Gretchen's so great; her yin yoga class always compels me to my keyboard. Yin yoga, designed to work down into the layers--ligaments, tendons--always seems to do just that--to really get at the deep stuff.
Today she said this: Each body is unique, so each pose will be too. If you're able to feel a stretch and you're able to keep breathing and it feels pretty good, you're probably on the right path for you. And I thought, Okay! That about sums up my experience of this particular long-held pretzel pose.
But then I thought: Shit! When it comes to life off the mat, I haven't been feeling that great. In fact, I spent the last two days throwing up and bundling up against cold sweats. And I whimpered and felt generally emotionally miserable between trips to the bathroom for some vague, unidentifiable reason or conglomeration of reasons. Burning through some more stuff, I guess.

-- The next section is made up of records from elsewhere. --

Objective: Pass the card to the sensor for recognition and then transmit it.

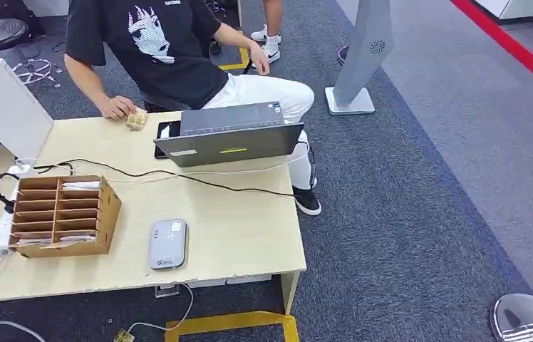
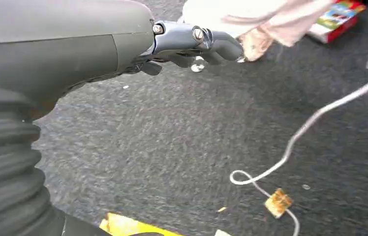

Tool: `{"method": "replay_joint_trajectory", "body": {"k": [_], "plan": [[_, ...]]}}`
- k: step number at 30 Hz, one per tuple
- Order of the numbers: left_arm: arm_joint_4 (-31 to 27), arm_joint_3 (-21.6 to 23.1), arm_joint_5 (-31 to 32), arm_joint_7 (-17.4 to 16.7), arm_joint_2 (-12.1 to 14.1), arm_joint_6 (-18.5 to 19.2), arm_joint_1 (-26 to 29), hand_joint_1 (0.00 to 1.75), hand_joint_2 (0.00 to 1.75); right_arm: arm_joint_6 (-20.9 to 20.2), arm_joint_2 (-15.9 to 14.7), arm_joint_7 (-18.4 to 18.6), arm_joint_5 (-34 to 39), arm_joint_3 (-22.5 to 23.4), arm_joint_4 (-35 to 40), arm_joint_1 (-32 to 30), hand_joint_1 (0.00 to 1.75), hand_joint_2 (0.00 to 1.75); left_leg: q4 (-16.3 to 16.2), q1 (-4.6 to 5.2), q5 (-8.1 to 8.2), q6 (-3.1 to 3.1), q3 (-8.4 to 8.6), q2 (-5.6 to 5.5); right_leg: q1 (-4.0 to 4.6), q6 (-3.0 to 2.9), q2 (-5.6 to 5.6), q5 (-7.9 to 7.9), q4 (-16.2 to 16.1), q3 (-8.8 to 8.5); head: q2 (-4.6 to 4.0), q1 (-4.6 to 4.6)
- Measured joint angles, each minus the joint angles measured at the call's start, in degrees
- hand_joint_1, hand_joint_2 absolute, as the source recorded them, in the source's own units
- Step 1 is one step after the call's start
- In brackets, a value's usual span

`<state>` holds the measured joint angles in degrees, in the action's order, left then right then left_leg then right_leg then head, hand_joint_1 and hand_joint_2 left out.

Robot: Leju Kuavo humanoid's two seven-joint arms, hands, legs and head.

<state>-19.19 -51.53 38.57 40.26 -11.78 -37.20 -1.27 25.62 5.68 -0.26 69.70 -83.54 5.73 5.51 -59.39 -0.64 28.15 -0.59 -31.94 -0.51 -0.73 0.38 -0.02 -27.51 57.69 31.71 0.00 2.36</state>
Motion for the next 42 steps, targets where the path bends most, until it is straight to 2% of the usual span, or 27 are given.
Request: {"method": "replay_joint_trajectory", "body": {"k": [8,18,28,42], "plan": [[-2.08,15.10,-10.01,0.00,1.01,-2.08,2.06,0.00,1.75,-0.07,-0.17,-0.70,-0.04,-0.59,0.04,-0.18,0.00,1.75,0.00,0.00,0.00,0.00,0.00,0.00,0.00,0.00,0.00,0.00,0.00,0.01,0.00,0.00],[-4.89,24.25,-13.78,0.00,1.55,-2.56,3.52,0.00,1.75,-0.09,-0.26,-0.59,0.35,-0.61,0.09,-0.22,0.00,1.75,0.00,0.00,0.00,0.00,-0.01,0.00,0.00,0.00,0.00,0.00,0.00,0.01,0.00,0.00],[-10.53,31.35,-14.64,0.00,0.87,-2.56,5.67,0.00,1.75,-0.07,-0.24,1.03,1.70,-0.61,0.09,-0.19,0.00,1.75,0.00,0.00,0.00,0.00,-0.02,0.00,0.00,0.00,0.00,0.00,0.00,0.01,0.00,0.00],[-14.23,35.29,-12.67,0.00,-0.96,-2.56,6.92,0.00,1.75,-0.09,-0.17,2.25,3.19,-0.59,0.07,-0.15,0.00,1.75,0.00,0.00,0.00,0.00,-0.01,0.00,0.00,0.00,0.00,0.00,0.00,0.01,0.00,-0.02]]}}
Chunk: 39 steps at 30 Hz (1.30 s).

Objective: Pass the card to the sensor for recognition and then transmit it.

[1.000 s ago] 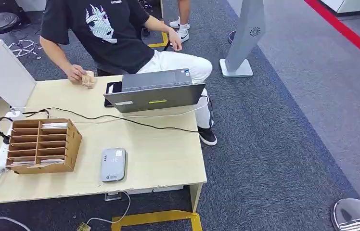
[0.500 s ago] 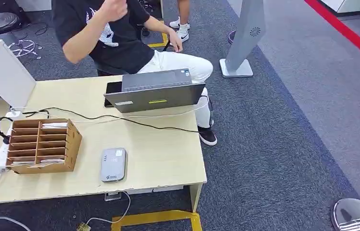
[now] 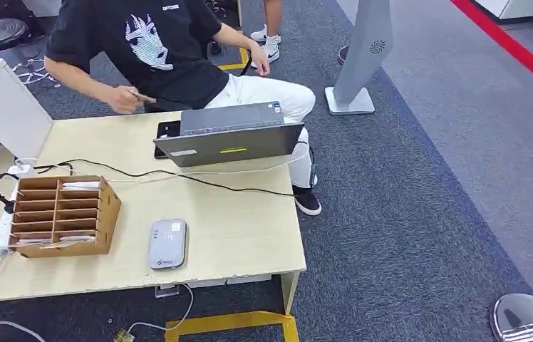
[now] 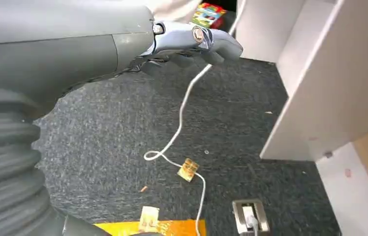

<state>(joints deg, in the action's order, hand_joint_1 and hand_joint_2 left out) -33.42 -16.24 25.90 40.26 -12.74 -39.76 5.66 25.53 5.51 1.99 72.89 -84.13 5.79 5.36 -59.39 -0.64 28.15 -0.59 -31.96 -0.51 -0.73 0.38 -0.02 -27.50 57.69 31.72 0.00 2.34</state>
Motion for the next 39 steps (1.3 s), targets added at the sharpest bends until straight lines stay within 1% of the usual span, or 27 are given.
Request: {"method": "replay_joint_trajectory", "body": {"k": [7,25,31,39], "plan": [[-1.94,0.76,1.44,0.00,-1.31,-0.02,0.44,0.00,1.75,-0.33,0.11,0.22,0.90,0.02,-0.02,0.05,0.00,1.75,0.00,0.00,0.00,0.00,0.00,0.00,0.00,0.00,0.00,0.00,0.00,0.00,0.00,0.00],[-5.44,2.67,0.33,0.00,-1.92,-0.02,1.38,0.00,1.75,-0.66,0.17,0.41,1.97,0.00,-0.07,0.20,0.00,1.75,0.00,0.00,0.00,0.00,0.00,0.00,0.00,0.00,0.00,0.00,0.00,-0.01,0.00,0.02],[-8.15,3.74,0.22,0.00,-2.10,-0.02,2.18,0.00,1.75,-0.68,0.28,0.41,2.12,-0.09,-0.09,0.23,0.00,1.75,0.00,0.00,0.00,0.00,0.00,0.00,0.00,0.00,0.00,0.00,0.00,0.00,0.00,0.02],[-13.64,5.46,-0.44,0.00,-2.38,-0.02,4.02,0.00,1.75,-0.68,0.31,0.20,3.02,-0.81,-0.09,0.25,0.00,1.75,0.00,0.00,0.00,0.00,0.00,0.00,0.00,0.00,0.00,0.00,0.00,0.00,0.00,0.02]]}}
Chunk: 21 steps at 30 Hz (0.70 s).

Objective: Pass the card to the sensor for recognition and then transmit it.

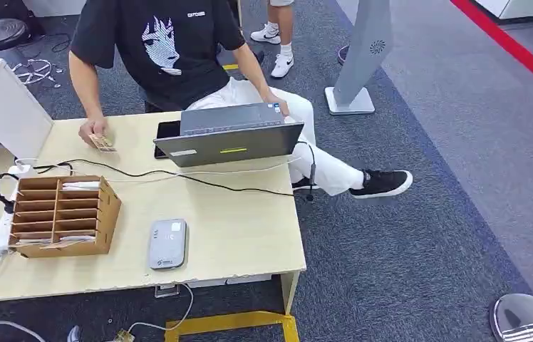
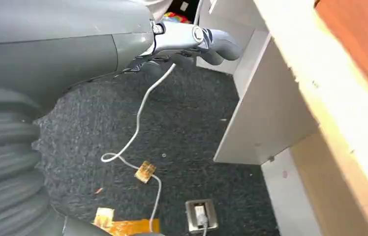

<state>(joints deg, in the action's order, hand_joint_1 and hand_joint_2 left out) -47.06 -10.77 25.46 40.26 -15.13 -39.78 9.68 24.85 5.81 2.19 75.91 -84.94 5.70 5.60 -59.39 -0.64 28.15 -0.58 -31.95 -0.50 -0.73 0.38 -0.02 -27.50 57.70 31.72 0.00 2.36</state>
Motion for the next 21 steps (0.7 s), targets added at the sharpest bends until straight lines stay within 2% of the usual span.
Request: {"method": "replay_joint_trajectory", "body": {"k": [11,21], "plan": [[-12.20,3.85,-3.11,0.00,-0.39,0.00,3.54,0.00,1.75,-0.02,0.02,0.15,0.66,-1.16,0.00,0.01,0.00,1.75,0.00,0.00,0.00,0.00,0.00,0.00,0.00,0.00,0.01,0.00,0.00,-0.01,0.00,-0.02],[-28.07,7.19,-2.84,0.00,-0.31,0.00,7.31,0.00,1.75,-0.26,0.02,1.03,0.63,-2.19,-0.09,0.12,0.00,1.75,0.00,0.00,0.00,0.00,0.00,0.00,0.00,0.00,0.00,0.00,0.00,-0.01,0.00,0.00]]}}
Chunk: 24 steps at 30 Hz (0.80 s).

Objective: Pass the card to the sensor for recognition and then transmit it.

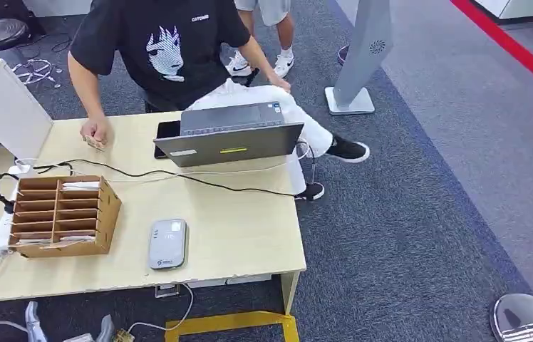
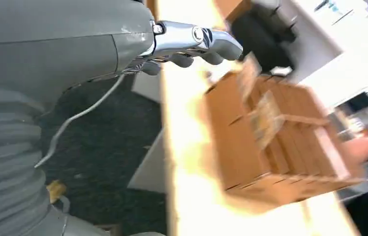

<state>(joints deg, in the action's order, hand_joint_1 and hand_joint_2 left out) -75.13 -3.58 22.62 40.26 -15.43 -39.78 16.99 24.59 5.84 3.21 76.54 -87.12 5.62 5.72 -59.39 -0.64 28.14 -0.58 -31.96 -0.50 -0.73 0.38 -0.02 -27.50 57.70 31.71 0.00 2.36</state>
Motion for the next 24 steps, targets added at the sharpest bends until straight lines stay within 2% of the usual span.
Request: {"method": "replay_joint_trajectory", "body": {"k": [5,8,10,13,18,24], "plan": [[-8.57,0.85,2.49,-1.26,0.52,0.31,1.61,0.00,1.75,-0.02,0.00,0.85,-0.44,-0.89,-0.11,0.20,0.00,1.75,0.00,0.00,0.00,0.00,0.01,0.00,0.00,0.00,0.00,0.00,0.00,0.00,0.00,0.00],[-13.20,1.55,6.87,-4.94,1.68,0.94,2.53,0.00,1.75,-0.09,0.00,1.44,-0.52,-1.09,-0.17,0.31,0.00,1.75,0.00,0.00,-0.01,0.02,0.01,0.00,0.00,0.00,0.00,0.00,0.01,0.00,0.00,0.00],[-16.24,2.07,10.74,-8.92,3.12,1.44,3.00,0.00,1.75,-0.18,-0.02,1.81,-0.55,-1.11,-0.20,0.34,0.00,1.75,0.00,-0.01,-0.02,0.03,0.01,0.00,0.01,0.00,0.00,0.00,0.02,0.00,0.00,0.00],[-19.97,2.40,13.95,-12.07,5.25,1.29,3.48,0.00,1.75,-0.70,-0.02,2.05,-0.94,-1.11,-0.24,0.43,0.00,1.75,0.01,-0.03,-0.02,0.04,0.01,0.00,0.02,-0.01,0.00,0.00,0.02,0.00,0.00,0.00],[-25.30,2.49,17.87,-14.90,8.48,1.14,3.98,0.00,1.75,-0.81,-0.02,2.77,-2.03,-1.11,-0.33,0.61,0.00,1.75,0.01,-0.03,-0.04,0.06,0.01,0.00,0.02,-0.01,0.00,0.00,0.03,0.00,0.00,0.00],[-28.60,2.49,24.54,-18.16,11.94,0.61,4.21,0.00,1.75,-1.01,-0.02,3.41,-3.12,-1.11,-0.46,0.68,0.00,1.75,0.01,-0.03,-0.04,0.06,0.01,0.00,0.02,-0.01,0.01,0.00,0.03,-0.01,0.00,0.00]]}}
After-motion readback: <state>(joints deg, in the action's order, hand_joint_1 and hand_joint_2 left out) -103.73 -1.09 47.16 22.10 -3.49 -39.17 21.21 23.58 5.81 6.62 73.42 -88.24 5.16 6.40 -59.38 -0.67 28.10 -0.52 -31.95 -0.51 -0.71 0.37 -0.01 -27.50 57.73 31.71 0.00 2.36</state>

Day one of puking, before puking was a sure bet, I gave myself permission to skip class and I just did a headstand and a sun salutation. An inversion was maybe not my best move, in hindsight. Day two of puking and its aftermath, I wrapped myself in a scarf and a blanket and settled for a ten minute meditation on the mat. Good enough.
That's the stretch here: good enough. Enough. I hate this lesson, which is, I'm sure why I keep half-learning it over and over. My body is so wise. It does this to me all the time. When I need a break and won't give myself one, my body does it for me. When I want to transition with the grace and poise and perfection of a social work goddess from one job to another, my body instead gives me a much-needed day on the couch to let things settle in so I can feel the change instead of rushing past it. My body keeps me home from work and makes me spacey when I return so that I can come and go as human as I've always been.
But I'm still breathing. This uncomfortable shape I've taken, hunched over and imperfect, is not constricting my windpipe. I can manage, and I can even mange to laugh a little at myself.
The bigger confession, the harshest imperfection, is the ex-boyfriend (not THAT one!) contact I made in a moment of weakness. I'd blame a lack of electrolytes if I could, but it happened before that and then happened again. Okay, okay, it hasn't stopped happening. I've got dozens of speeches written in my rational mind, lined up and ready to go, about why this is a terrible idea. And yet I'm drawn to him like a magnet. A cold, lonely, wintery magnet possessed by the pushy ghost of the nostalgic holiday spirit.
Even here, at my most vulnerable, blushing and not daring to tell anyone who cares about me and would thus surely try to talk me out of this relapse, I can feel the stretch. I can still breathe, though my breath does have a tendency to become shallow when he's around, and to catch in my throat... It feels good. Yup. Sure does. And also awful.
But here's my theory, for today at least: maybe I'll take a break from punishing myself for my bad-boyfriend addiction. Maybe I'll take it easy on the self-hatred and instead just rest in this pose and keep breathing until the stretch goes deep enough. There are still some tight and tense spots deep, deep down. They might be the old scars that grip and hold tight to beliefs like, "you don't deserve more," or "you're too much!" Or maybe they're the wrapped-tight parts of me that don't feel ready yet to to loosen up and let go enough to try a different kind of relationship with enough longterm potential to threaten my ferocious singledom (and okay, my also ferocious control-freakiness). Either way, my Yan strength isn't working here, so I'll try the Yin path of stillness, acceptance, surrender.
And I think it's working. Here's why. The wise and beautiful Gretchen also said this tonight: If, after you unravel yourself from the deep and delicious twist, your spine feels a little fragile, that's normal. You're doing it right. You reached all the ligaments and tendons supporting your spine and made them malleable. Deep change is occurring in the deep layers. Be gentle with your spine, be gentle with yourself as you move through your practice.
So maybe I'm not perfect. Maybe I'm even repeating the most obvious patterns I have, with pretty full awareness of their probable negative outcome. But I can feel the stretch, and I'm still breathing, and when I let go and give my spine some extra love, it feels pretty damn good. Even the whimpering, even the shivering on the couch if you can believe it--my tender, fragile spine without its ramrod support. When I release and let the deep work happen without fear of snapping in half or having a stroke, when I send the sore spots a little bit of joy and sweetness even, it all can feel pretty damn good.